══ INFORMATION SUPPLIED ══

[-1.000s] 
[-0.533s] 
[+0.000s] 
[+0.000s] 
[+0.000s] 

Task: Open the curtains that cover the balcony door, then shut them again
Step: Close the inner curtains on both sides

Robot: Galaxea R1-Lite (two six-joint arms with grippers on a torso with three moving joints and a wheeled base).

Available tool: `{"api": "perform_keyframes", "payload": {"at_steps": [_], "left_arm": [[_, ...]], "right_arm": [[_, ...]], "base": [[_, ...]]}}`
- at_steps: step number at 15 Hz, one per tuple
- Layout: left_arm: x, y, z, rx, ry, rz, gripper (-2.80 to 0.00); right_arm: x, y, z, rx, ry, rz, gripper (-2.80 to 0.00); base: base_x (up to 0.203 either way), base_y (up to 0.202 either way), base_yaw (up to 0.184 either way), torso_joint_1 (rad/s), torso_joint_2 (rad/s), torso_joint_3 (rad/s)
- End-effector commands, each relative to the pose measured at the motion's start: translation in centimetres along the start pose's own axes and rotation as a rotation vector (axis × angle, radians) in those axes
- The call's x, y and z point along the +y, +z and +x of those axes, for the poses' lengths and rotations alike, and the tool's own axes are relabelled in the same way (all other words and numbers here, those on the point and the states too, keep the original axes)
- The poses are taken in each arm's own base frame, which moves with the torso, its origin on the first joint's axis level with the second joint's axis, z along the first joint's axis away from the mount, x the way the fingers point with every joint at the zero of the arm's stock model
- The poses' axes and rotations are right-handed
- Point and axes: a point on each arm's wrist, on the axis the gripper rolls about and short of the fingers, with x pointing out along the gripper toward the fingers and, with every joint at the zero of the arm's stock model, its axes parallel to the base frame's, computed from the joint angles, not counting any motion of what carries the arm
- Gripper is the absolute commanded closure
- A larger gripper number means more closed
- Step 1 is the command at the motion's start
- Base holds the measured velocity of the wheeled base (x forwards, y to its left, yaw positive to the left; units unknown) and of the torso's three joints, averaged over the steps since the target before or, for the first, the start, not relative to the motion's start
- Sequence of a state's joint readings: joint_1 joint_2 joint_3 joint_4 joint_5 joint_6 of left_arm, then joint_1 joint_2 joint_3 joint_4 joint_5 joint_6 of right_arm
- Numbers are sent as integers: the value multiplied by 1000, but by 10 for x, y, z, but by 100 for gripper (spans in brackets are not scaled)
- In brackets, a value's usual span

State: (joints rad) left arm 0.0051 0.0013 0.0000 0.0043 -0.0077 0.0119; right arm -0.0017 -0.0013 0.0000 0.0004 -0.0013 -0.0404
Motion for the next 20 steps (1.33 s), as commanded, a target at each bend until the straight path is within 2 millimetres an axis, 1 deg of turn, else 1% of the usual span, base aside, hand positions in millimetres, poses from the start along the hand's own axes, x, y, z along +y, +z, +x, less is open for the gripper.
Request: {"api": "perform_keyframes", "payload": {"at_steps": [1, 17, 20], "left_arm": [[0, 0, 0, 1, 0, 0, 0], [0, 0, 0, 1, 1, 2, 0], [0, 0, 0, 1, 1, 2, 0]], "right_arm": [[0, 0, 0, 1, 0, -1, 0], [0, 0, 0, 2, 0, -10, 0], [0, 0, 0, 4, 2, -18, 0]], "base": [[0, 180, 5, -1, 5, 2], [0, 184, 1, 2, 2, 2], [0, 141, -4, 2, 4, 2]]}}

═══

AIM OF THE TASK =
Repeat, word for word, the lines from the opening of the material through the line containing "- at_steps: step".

EXERCISE SOLUTION =
[-1.000s] 
[-0.533s] 
[+0.000s] 
[+0.000s] 
[+0.000s] 

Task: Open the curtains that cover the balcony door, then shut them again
Step: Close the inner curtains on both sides

Robot: Galaxea R1-Lite (two six-joint arms with grippers on a torso with three moving joints and a wheeled base).

Available tool: `{"api": "perform_keyframes", "payload": {"at_steps": [_], "left_arm": [[_, ...]], "right_arm": [[_, ...]], "base": [[_, ...]]}}`
- at_steps: step number at 15 Hz, one per tuple

That covers the exercise completely.